Streams in Node: the only way to handle files bigger than RAM.

The naive way to read a file in Node.js:

const fs = require("fs");
const data = fs.readFileSync("huge-file.csv"); // Load the entire file into memory

For a 4GB file on a machine with 2GB of RAM, this crashes. Streams solve this by processing data in chunks, never holding the entire dataset in memory at once.

What streams are

A stream is an abstract interface for working with streaming data. Node.js has four types:

Readable: data you can read from (files, HTTP responses, stdin)
Writable: data you can write to (files, HTTP requests, stdout)
Duplex: both readable and writable (TCP sockets)
Transform: a duplex that transforms data as it passes through (gzip compression)

Reading a large file

const fs = require("fs");

const stream = fs.createReadStream("large-file.csv", {
  encoding: "utf8",
  highWaterMark: 64 * 1024, // 64KB chunks
});

let lineCount = 0;
let remainder = "";

stream.on("data", (chunk) => {
  const lines = (remainder + chunk).split("\n");
  remainder = lines.pop(); // incomplete last line
  lineCount += lines.length;
});

stream.on("end", () => {
  if (remainder.length > 0) lineCount++;
  console.log(`Total lines: ${lineCount}`);
});

stream.on("error", (err) => {
  console.error("Stream error:", err);
});

The file is read in 64KB chunks. Memory usage stays constant regardless of file size.

Piping streams

The cleanest way to use streams is pipe: connect a readable to a writable and let data flow automatically.

const fs = require("fs");
const zlib = require("zlib");

const input = fs.createReadStream("large-file.txt");
const gzip = zlib.createGzip();
const output = fs.createWriteStream("large-file.txt.gz");

input.pipe(gzip).pipe(output);

output.on("finish", () => {
  console.log("Compression complete");
});

This compresses a file using constant memory, regardless of file size. Data flows: file → gzip transform → output file, chunk by chunk.

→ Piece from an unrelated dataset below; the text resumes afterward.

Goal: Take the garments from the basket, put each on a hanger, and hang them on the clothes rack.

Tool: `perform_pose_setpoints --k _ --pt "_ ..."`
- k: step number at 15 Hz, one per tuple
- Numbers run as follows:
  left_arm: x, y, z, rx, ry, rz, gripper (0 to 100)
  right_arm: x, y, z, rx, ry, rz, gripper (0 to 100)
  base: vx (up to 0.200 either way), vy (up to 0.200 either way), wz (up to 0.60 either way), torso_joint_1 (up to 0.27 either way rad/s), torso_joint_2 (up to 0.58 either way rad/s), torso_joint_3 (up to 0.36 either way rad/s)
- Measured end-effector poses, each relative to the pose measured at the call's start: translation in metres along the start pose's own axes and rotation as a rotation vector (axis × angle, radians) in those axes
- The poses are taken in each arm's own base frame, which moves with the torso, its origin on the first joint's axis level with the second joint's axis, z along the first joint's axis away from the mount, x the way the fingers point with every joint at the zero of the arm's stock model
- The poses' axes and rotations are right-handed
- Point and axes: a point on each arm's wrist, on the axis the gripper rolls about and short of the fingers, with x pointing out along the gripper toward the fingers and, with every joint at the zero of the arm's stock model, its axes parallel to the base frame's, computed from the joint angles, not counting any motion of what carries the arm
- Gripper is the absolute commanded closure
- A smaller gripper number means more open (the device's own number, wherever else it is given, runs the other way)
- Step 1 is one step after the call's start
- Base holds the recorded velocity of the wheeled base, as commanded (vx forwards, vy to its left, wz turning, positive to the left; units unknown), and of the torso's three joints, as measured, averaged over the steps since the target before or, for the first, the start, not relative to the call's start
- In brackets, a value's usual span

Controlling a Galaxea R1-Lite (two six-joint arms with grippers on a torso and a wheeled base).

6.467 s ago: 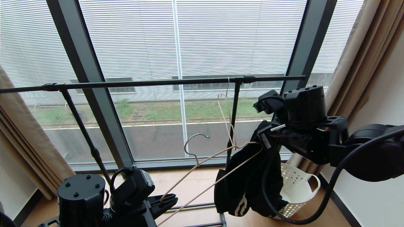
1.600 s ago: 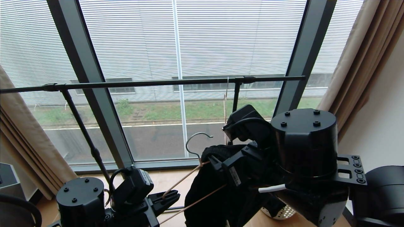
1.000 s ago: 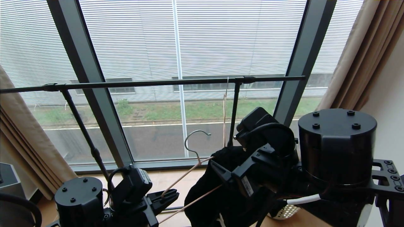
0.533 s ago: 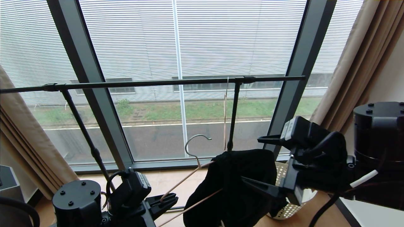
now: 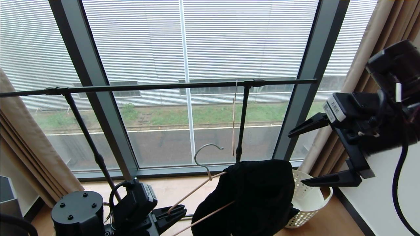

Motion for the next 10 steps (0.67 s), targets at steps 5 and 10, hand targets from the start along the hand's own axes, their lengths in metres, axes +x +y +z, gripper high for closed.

pipeline: the safe version of pipe

pipe has a flaw: it does not forward errors between streams. If gzip errors, output does not close. Use pipeline instead:

const { pipeline } = require("stream");
const fs = require("fs");
const zlib = require("zlib");

pipeline(
  fs.createReadStream("input.txt"),
  zlib.createGzip(),
  fs.createWriteStream("output.gz"),
  (err) => {
    if (err) {
      console.error("Pipeline failed:", err);
    } else {
      console.log("Pipeline succeeded");
    }
  }
);

pipeline properly handles errors and closes all streams when any stage fails.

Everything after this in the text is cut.